* WORK INSTRUCTIONS *
Scan the listing below and copy every line holding "annotation".

* SUPPLIED MATERIAL *

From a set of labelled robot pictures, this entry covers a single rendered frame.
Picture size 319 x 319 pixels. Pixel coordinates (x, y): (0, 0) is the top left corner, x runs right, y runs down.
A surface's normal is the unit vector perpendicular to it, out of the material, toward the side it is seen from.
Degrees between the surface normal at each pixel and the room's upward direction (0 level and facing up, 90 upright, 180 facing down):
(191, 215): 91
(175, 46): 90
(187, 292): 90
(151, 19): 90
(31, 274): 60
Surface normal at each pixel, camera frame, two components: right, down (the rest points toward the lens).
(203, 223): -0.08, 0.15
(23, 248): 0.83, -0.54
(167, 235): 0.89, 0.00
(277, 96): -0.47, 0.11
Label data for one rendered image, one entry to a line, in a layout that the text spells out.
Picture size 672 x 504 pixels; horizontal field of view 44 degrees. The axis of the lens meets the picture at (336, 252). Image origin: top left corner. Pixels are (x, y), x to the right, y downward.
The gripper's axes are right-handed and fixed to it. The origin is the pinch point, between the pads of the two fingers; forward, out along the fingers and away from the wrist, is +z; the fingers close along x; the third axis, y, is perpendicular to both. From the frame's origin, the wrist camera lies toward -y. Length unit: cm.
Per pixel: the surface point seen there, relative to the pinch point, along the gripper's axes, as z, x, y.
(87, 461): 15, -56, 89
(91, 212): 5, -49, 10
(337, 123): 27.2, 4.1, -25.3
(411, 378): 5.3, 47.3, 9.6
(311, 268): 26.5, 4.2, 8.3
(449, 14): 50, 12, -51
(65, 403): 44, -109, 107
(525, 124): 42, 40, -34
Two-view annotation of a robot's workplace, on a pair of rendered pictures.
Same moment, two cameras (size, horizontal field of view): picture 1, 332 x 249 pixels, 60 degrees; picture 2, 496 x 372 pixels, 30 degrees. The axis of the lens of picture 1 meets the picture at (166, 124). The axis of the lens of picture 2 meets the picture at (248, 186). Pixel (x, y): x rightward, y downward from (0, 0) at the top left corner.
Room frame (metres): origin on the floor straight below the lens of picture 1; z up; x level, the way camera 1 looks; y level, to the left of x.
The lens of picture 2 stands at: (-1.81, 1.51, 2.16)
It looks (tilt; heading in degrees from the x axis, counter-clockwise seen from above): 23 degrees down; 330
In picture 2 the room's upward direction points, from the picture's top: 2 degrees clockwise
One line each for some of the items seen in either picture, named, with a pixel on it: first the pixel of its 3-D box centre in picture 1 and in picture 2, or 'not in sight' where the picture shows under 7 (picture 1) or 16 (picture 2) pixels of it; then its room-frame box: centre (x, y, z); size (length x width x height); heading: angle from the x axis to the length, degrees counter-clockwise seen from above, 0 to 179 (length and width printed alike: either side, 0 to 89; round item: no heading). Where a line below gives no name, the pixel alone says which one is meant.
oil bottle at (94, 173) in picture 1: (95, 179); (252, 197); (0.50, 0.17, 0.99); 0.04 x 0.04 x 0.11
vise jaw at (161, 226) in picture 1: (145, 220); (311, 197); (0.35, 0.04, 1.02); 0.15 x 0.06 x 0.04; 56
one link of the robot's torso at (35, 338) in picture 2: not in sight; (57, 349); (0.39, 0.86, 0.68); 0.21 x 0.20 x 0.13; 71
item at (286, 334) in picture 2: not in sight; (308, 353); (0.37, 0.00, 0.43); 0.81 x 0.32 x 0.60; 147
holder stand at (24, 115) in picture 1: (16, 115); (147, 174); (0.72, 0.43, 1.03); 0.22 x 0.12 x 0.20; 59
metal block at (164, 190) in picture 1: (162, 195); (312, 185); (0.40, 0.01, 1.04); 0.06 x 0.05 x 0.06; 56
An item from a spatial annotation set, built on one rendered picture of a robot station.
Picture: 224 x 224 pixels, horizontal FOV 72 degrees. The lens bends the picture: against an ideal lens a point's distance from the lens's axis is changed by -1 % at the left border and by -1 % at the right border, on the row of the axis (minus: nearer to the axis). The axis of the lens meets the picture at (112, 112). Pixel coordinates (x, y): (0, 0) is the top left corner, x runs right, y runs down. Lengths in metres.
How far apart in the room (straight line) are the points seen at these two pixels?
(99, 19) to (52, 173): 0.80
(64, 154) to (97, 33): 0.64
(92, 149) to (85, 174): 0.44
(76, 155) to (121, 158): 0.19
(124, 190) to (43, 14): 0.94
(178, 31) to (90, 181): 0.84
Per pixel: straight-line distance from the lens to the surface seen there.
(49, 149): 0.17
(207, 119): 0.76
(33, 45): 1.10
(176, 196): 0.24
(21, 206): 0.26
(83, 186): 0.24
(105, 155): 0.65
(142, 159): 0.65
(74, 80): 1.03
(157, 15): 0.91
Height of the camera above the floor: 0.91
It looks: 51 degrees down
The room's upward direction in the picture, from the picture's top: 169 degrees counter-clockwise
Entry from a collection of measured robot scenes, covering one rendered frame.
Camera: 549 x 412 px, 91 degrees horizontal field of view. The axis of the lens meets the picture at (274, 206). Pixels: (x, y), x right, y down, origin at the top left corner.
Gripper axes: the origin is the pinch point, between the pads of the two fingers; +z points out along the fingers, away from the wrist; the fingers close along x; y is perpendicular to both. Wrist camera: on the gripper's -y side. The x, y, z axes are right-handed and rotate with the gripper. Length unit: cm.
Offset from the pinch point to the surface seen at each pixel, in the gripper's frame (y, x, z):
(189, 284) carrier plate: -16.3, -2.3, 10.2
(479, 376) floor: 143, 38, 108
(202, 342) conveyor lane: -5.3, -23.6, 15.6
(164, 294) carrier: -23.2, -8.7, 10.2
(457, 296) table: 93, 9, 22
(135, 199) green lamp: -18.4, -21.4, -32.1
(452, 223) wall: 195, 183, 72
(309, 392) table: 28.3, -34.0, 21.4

* RESPONSE *
Two-view annotation of a robot's workplace, on a pair of rendered pictures.
An item from a spatial annotation set, built on one rendered picture of a robot station.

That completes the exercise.